CCNão tenho nenhuma jura feita com o modelo. Os hospitais da Universidade de Coimbra, por exemplo, não se tornaram EPE e estão a ter um desempenho financeiro e técnico óptimo. Muito mais importante que os modelos institucionais, que ajudam nas grandes linhas, é o elemento humano, esse é determinante. Pode haver grandes elementos humanos em organizações com uma configuração mais conservadora e que estejam a ter um desempenho absolutamente notável, como é o caso de Coimbra.

Deve o Sr. Ministro ter igual peso e medida para com os Hospitais que mostraram idêntico desempenho financeiro e técnico optimo, como o é o caso do Hospital de S.José de Fafe. Mas não… Está a ARS do Norte, através da política “em moda” no Ministério da Saúde, a destruir este bom desempenho quando prevê ainda para este ano de 2006 a sua “implosão” no Centro Hospitalar de Guimarães/Fafe.
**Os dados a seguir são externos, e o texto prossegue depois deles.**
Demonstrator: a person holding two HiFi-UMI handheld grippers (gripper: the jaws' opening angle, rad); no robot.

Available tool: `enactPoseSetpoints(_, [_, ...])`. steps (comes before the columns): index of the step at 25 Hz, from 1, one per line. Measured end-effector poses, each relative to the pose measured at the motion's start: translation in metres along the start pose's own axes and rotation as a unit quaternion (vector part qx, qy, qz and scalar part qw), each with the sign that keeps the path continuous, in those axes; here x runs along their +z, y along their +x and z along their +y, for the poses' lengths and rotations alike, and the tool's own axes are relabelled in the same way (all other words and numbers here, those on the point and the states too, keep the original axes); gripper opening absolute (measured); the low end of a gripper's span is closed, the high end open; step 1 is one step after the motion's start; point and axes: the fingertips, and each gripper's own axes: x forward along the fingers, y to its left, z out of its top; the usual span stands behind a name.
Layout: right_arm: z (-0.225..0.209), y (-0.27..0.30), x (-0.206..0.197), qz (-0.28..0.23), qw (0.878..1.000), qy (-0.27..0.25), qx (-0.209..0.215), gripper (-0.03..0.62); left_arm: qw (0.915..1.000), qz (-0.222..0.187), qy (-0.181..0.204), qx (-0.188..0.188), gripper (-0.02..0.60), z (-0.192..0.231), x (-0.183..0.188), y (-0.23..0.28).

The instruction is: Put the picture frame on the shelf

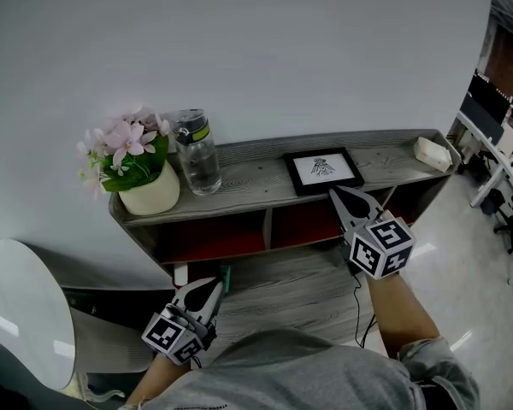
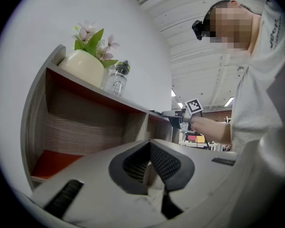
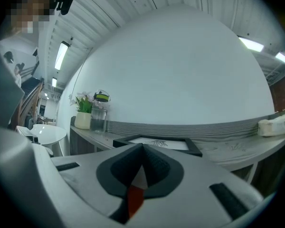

Convem dizer que o Hospital de Guimarães é um dos nove Hospitais SA a que se refere o Sr. Ministro na resposta a:

DE: Já admitiu reverter o modelo.
CC: Quando fizermos o balanço do desempenho e das circunstâncias veremos. Teremos de ver se o que se passou de menos bom tem a ver com o modelo ou com as pessoas, e encontrar soluções para os incumprimentos financeiros que sejam fortemente penalizantes. O meu pessimismo era maior há seis meses. Há seis meses tínhamos sérias preocupações em relação a oito ou nove hospitais, com quem temos trabalhado com muita frequência, submetendo-os a um escrutínio muito directo e a um treino muito forte. As últimas informações vão no sentido de que mesmo esses com maiores problemas estão melhor.

É que os Centros Hospitalares são o futuro (será?), pese embora o reconhecimento da evidência da difícil gestão de grandes unidades independentemente do regime administrativo a que estejam sujeitos.

Mas tenhamos todos a certeza de que a manter-se este Ministro da Saúde todos, mas mesmo todos os Hospitais muito brevemente estarão “na calha da empresarialização”, já que…

DE: Que verba tem para os novos EPE (Entidade Públicas Empresariais) em 2007?
CC: Cerca de 250 milhões de euros, que cobrem boa parte dos hospitais que estão na calha. Nós apostámos numa estratégia de, em primeiro lugar, empresarializar dois hospitais de muito difícil gestão [Santa Maria e S. João] e que têm conseguido um sucesso visível já hoje. Além disso, estamos também a utilizar essa modalidade de gestão para concentrar estabelecimentos que podem, assim, ganhar consideráveis economias de escala e ser complementarizados, acabando com a noção de que cada hospital é uma miniatura progressiva de um grande hospital. Esta mentalidade, que vem do planeamento dos anos 40, foi prevalecendo em Portugal e deixámo-nos ultrapassar nos últimos anos. Não nos informámos das novas modalidades de gestão internacional.



É assim que vai estar o “raio da nossa saúde”…. se assim o quisermos, não?